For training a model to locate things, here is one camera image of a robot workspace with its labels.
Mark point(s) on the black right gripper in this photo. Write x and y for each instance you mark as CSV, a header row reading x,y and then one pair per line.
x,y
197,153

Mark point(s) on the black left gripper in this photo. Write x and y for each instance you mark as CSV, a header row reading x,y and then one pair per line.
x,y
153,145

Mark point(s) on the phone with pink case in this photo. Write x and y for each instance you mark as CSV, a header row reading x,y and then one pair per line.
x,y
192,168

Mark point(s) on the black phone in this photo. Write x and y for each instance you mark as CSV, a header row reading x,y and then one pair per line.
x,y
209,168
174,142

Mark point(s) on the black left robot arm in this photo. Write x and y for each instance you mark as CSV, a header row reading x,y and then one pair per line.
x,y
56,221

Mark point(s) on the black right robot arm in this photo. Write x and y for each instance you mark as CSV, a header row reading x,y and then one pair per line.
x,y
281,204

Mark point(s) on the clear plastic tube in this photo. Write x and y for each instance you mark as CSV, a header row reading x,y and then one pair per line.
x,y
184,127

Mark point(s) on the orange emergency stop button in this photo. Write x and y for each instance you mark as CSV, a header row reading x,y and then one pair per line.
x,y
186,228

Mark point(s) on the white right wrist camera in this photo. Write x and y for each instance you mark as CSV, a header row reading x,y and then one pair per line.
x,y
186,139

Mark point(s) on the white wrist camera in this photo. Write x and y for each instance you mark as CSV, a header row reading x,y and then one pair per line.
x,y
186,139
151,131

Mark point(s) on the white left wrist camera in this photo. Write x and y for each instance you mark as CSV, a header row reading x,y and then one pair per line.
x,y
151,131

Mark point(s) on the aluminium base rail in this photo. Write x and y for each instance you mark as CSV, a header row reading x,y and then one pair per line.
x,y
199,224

###

▶ _Required action_: What is needed is an exact transcription of every entry above.

▶ _Solution to the exercise_:
For training a model to locate things, here is one camera image of a robot workspace with its labels.
Mark point(s) on the black right gripper in this photo. Write x and y for each instance you mark as CSV, a header row reading x,y and then one pair per line.
x,y
197,153

Mark point(s) on the black left gripper in this photo. Write x and y for each instance you mark as CSV, a header row reading x,y and then one pair per line.
x,y
153,145

Mark point(s) on the phone with pink case in this photo. Write x and y for each instance you mark as CSV, a header row reading x,y and then one pair per line.
x,y
192,168

Mark point(s) on the black phone in this photo. Write x and y for each instance you mark as CSV, a header row reading x,y and then one pair per line.
x,y
209,168
174,142

Mark point(s) on the black left robot arm in this photo. Write x and y for each instance you mark as CSV, a header row reading x,y and then one pair per line.
x,y
56,221

Mark point(s) on the black right robot arm in this photo. Write x and y for each instance you mark as CSV, a header row reading x,y and then one pair per line.
x,y
281,204

Mark point(s) on the clear plastic tube in this photo. Write x and y for each instance you mark as CSV, a header row reading x,y and then one pair per line.
x,y
184,127

Mark point(s) on the orange emergency stop button in this photo. Write x and y for each instance you mark as CSV, a header row reading x,y and then one pair per line.
x,y
186,228

Mark point(s) on the white right wrist camera in this photo. Write x and y for each instance you mark as CSV, a header row reading x,y and then one pair per line.
x,y
186,139

Mark point(s) on the white wrist camera in this photo. Write x and y for each instance you mark as CSV, a header row reading x,y and then one pair per line.
x,y
186,139
151,131

Mark point(s) on the white left wrist camera in this photo. Write x and y for each instance you mark as CSV, a header row reading x,y and then one pair per line.
x,y
151,131

Mark point(s) on the aluminium base rail in this photo. Write x and y for each instance you mark as CSV, a header row reading x,y and then one pair per line.
x,y
199,224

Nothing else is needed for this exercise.